=== TASK DIRECTIONS ===
Exactly the lines from the top of the records below through the one containing "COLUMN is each" must be set down, with no line added or dropped.
***
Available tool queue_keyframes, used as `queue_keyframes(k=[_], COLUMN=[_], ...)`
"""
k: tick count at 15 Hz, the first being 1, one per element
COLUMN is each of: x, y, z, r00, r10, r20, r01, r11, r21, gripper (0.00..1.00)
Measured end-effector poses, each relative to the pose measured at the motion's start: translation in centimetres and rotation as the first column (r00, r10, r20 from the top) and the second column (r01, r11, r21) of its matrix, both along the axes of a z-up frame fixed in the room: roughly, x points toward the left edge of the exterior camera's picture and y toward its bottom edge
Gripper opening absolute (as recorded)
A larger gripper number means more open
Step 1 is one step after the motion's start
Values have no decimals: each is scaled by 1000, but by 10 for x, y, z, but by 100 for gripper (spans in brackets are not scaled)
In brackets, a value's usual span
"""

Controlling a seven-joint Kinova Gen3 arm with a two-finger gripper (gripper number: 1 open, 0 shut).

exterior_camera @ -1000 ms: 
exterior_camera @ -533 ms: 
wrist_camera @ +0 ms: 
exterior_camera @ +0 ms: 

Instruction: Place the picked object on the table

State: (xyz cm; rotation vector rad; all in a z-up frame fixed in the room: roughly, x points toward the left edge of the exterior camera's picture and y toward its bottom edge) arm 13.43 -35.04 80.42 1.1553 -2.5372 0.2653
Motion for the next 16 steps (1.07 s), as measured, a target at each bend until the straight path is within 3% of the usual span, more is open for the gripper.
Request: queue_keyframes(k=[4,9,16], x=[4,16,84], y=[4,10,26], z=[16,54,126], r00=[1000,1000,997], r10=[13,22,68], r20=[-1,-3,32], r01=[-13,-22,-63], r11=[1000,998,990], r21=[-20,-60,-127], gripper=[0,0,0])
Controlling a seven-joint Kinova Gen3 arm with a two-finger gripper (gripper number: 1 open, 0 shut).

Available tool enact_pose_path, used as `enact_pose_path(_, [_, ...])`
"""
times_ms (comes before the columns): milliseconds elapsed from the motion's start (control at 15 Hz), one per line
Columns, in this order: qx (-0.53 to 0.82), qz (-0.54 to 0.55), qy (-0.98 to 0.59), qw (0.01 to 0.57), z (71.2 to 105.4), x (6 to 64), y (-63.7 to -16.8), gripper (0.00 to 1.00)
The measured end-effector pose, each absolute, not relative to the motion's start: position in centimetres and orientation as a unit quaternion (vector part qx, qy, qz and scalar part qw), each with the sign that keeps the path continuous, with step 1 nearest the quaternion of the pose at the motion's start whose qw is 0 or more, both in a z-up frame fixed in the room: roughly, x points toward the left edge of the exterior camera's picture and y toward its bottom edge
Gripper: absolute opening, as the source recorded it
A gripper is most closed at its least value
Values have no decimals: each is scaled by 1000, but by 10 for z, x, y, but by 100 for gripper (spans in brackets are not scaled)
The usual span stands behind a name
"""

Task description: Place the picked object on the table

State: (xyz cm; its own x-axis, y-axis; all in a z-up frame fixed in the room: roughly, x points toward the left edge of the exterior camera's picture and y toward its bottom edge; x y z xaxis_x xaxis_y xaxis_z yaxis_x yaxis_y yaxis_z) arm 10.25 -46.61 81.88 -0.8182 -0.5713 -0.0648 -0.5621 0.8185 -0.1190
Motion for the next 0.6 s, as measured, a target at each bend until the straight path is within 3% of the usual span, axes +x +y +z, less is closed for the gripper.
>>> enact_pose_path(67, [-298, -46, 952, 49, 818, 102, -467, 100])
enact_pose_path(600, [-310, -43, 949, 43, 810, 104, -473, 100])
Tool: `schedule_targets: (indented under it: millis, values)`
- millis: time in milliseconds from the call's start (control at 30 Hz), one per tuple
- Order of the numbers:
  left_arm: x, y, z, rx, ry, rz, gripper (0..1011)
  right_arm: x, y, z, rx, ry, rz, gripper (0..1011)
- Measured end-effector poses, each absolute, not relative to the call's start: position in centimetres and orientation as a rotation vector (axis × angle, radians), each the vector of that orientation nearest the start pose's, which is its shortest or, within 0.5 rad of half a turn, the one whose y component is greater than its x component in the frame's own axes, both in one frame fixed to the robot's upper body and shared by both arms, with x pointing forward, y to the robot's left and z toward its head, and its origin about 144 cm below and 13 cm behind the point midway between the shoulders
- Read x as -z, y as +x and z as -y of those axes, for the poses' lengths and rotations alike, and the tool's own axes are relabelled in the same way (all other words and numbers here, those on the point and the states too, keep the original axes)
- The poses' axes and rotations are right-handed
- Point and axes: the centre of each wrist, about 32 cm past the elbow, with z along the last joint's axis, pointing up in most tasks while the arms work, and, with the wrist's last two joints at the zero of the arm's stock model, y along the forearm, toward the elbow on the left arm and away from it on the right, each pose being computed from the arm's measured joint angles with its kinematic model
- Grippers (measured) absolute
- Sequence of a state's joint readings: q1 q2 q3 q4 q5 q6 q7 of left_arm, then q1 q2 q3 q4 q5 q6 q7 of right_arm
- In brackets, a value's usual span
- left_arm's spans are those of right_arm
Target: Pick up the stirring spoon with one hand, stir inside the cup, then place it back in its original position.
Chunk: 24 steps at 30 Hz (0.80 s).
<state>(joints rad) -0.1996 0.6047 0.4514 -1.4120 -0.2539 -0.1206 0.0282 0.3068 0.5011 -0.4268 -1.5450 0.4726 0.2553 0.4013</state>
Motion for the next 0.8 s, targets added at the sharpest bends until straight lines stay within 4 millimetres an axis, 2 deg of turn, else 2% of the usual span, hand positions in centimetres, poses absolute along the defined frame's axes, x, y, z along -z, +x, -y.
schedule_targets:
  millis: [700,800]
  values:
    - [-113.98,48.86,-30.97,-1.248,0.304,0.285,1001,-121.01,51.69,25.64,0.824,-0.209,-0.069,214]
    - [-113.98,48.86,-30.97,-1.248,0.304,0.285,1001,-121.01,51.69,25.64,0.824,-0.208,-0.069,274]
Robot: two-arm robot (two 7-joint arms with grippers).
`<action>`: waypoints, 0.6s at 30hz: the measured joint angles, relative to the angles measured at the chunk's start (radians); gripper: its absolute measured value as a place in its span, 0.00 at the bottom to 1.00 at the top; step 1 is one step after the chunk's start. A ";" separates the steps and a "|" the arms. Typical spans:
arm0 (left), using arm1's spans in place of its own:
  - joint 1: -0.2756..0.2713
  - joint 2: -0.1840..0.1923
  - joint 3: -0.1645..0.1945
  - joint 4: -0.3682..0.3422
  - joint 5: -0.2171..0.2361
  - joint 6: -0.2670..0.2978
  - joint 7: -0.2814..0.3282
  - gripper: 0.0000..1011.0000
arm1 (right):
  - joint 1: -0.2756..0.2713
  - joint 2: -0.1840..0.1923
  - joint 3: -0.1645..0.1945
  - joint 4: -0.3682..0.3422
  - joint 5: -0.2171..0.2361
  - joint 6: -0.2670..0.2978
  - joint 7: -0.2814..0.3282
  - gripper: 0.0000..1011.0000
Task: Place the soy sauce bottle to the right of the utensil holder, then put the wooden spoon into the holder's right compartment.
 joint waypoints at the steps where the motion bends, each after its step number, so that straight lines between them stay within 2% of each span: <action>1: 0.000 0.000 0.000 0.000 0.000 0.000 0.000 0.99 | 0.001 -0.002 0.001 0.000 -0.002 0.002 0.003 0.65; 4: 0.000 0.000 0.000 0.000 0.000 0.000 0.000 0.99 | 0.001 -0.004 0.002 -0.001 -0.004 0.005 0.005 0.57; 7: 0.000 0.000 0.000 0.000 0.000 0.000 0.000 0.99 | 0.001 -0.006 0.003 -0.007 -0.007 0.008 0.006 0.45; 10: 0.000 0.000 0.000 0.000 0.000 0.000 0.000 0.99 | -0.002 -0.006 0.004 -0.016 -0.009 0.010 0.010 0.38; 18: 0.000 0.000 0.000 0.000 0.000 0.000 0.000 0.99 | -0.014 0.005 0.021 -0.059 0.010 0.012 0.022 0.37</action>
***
=== SOLUTION TO THE EXERCISE ===
Available tool queue_keyframes, used as `queue_keyframes(k=[_], COLUMN=[_], ...)`
"""
k: tick count at 15 Hz, the first being 1, one per element
COLUMN is each of: x, y, z, r00, r10, r20, r01, r11, r21, gripper (0.00..1.00)

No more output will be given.